The disposal rule section says that all businesses or people who collect consumer information that is sensitive from a consumer report for a business purpose must correctly destroy that information when it isn’t any longer needed. The objective is always to minimize the possibility of dumpster divers locating business records that are discard and using that information.

Here is what businesses must understand:

Contrary to other privacy laws that influence just one sector, the law applies to virtually every business and private employer. For example, the following types of companies all handle sensitive consumer information: consumer reporting agencies, re-sellers and real estate brokerages.

Private information in the context of the law refers to files for example credit history, credit scores, employment background reports, check-writing medical histories, insurance claims, residential or tenant records, and histories.

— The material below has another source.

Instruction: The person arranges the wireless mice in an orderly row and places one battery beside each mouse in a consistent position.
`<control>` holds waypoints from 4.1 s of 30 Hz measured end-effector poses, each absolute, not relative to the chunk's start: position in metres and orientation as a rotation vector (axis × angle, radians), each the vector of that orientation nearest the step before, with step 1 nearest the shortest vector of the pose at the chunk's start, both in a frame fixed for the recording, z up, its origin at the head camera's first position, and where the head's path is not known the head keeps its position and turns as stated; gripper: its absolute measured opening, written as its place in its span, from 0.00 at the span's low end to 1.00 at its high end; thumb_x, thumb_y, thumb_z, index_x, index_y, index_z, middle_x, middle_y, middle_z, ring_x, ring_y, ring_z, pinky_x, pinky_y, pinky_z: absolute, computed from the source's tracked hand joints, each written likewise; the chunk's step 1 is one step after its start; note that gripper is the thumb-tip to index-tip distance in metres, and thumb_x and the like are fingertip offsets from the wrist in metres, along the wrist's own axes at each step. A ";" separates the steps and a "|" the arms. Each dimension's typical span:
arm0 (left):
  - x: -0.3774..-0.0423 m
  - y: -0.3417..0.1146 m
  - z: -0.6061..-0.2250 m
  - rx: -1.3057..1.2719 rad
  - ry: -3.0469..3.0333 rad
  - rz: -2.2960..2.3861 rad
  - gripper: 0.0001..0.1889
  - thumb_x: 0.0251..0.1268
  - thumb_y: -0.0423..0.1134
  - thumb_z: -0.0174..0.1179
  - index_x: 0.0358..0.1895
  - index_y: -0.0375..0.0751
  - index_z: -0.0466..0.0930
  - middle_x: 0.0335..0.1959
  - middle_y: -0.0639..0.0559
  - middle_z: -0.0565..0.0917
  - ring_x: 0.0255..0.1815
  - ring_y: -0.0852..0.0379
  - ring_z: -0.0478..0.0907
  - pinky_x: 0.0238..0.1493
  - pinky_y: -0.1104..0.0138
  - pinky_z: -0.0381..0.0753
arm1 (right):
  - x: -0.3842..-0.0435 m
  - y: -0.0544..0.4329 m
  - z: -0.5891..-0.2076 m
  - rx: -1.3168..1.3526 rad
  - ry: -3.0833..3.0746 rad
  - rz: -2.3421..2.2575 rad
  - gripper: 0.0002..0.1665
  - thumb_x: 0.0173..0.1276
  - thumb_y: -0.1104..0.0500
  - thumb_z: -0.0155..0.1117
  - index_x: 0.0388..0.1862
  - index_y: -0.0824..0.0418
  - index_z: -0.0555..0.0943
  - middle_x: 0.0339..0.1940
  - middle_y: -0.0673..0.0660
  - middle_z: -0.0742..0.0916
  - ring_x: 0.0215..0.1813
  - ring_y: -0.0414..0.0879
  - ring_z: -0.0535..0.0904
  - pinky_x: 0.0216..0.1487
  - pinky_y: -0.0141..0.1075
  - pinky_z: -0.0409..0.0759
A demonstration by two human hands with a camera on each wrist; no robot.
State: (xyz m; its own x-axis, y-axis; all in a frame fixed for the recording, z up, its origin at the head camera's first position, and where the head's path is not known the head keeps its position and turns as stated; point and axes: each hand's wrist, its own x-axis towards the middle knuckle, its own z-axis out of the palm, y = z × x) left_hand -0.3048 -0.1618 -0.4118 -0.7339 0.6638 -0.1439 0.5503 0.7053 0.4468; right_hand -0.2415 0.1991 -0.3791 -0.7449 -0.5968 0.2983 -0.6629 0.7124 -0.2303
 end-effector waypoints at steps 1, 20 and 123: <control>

Businesses must take ‘reasonable measures’ to protect information from unauthorized access in connection to its disposal. The FTC urges that companies set an info security policy in place that ensures that identity thieves can’t recreate sensitive data. Many security specialists urge shredding documents. Here is advice about file destruction best practices.

There are fines and punitive damages for non-compliance.

Documents, which contain personal information clearly tagged with destruction dates as part of a comprehensive document management policy, must be monitored.

Partnering using a dependable professional shredding service will safeguard documents from the time they’re discarded into locked high security containers to the time they have been removed for protected shredding on or off site.

The information security policy should include e-media and hard disk destruction also.